Since ECU benefits from the tort recovery, the statutes require that it reimburse Mr. Lone (or both Lones) for a portion of their attorney fees and litigation expenses. The percentage of fees and expenses which ECU must pay is determined from a fraction whose numerator is ECU's interest "at the time of the recovery" (M.C.L.A. § 418.827(6); M.S.A. § 17.237(827)(6)) and whose denominator is the amount of the judgment subject to ECU's lien (either $65,000 or $125,000). The crucial question is what the statute means when it says "interest at the time of the recovery". ECU contends that its interest is a $25,867.13 refund which it will receive for benefits already paid. On the other hand, the Lones argue and the trial judge agreed that ECU's "interest at the time of the recovery" is the total of the reimbursement and the advance payment credit. That ruling led to the following calculation:

                 25,867.13  (Reimbursement to ECU for past benefits paid)
                k12,504.34  (Advance payment fredit for future compensation
                                liability)
                ----------
                 37,371.47  (ECU's "interest at the time of recovery")
                

Since ECU had a 59.03% interest in Mr. Lone's $65,000 judgment, it was required to pay 59.03% of his attorney fees and litigation costs. This charge was assessed against ECU's reimbursement for past benefits paid as follows:

                 25,867.13  (Reimbursement to ECU for past benefits paid)
                -15,718.50  (59.03% of $26,000 attorney fee and $628.53 costs)
                ----------
                 10,148.63  (Amount actually paid to ECU as full reimbursement
                                for past benefits paid)
                

ECU argues on appeal that its "interest at the time of the judgment" was limited to the $25,867.13 which it had already paid in benefits. If that figure is adopted, ECU would be responsible for only 39.79% of Mr. Lone's attorney fee and litigation costs. This interpretation would increase the amount actually refunded to ECU without diminishing the amount of its advance payment credit in the event that it becomes liable for future compensation benefits. 3 This summarizes the second issue on appeal.

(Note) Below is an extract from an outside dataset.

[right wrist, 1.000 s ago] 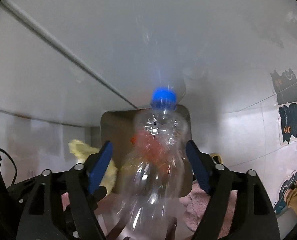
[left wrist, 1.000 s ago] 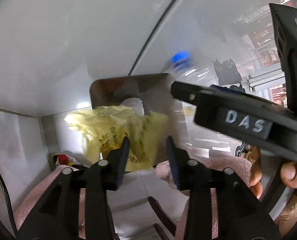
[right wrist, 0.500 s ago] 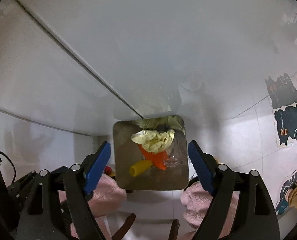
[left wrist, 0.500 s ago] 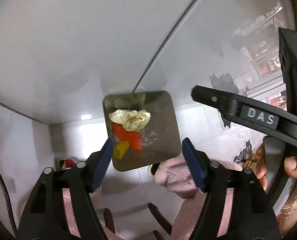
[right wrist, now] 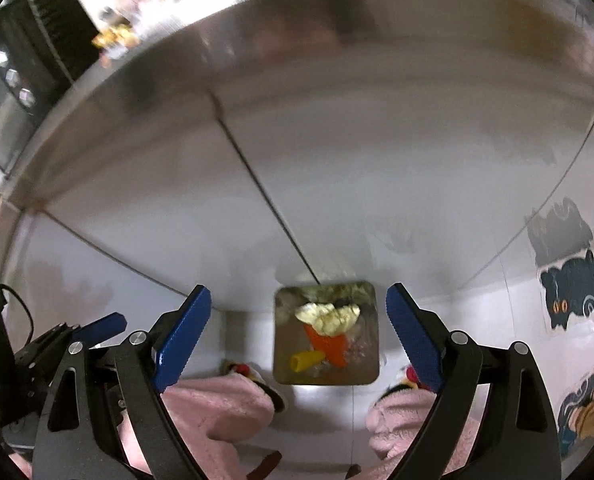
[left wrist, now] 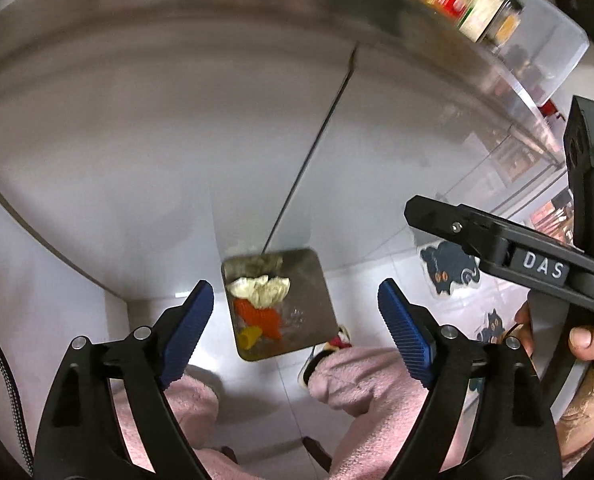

As mentioned, the trial judge adopted the Lones' argument on both issues. we

now consider the correctness of those rulings. I. IS ECU

ENTITLED TO ANY PART OF THE PROCEEDS FROM MRS.

LONE'S JUDGMENT FOR LOSS OF CONSORTIUM?

M.C.L.A. § 418.827(5); M.S.A. § 17.237(827)(5) defines the problem:

"Any recovery against the third party for damages resulting from personal injuries or death only, after deducting expenses of recovery, shall first reimburse the employer or carrier for any amounts paid or payable under this act to date of recovery and the balance * * * shall be treated as an advance payment by the employer on account of any future payment of compensation benefits."

We must decide whether Mrs. Lone's judgment is "any recovery for damages resulting from personal injuries or death" as that phrase is used in the preceding quotation. We hold that Mrs. Lone's judgment is not subject to ECU's lien.

There is no authority directly on point in Michigan, although several cases have touched upon similar questions. In Hix v. Besser Co., 19 Mich.App. 468, 172 N.W.2d 821 (1969), aff'd in part, vacated in part, 386 Mich. 499, 194 N.W.2d 333 (1972), this Court...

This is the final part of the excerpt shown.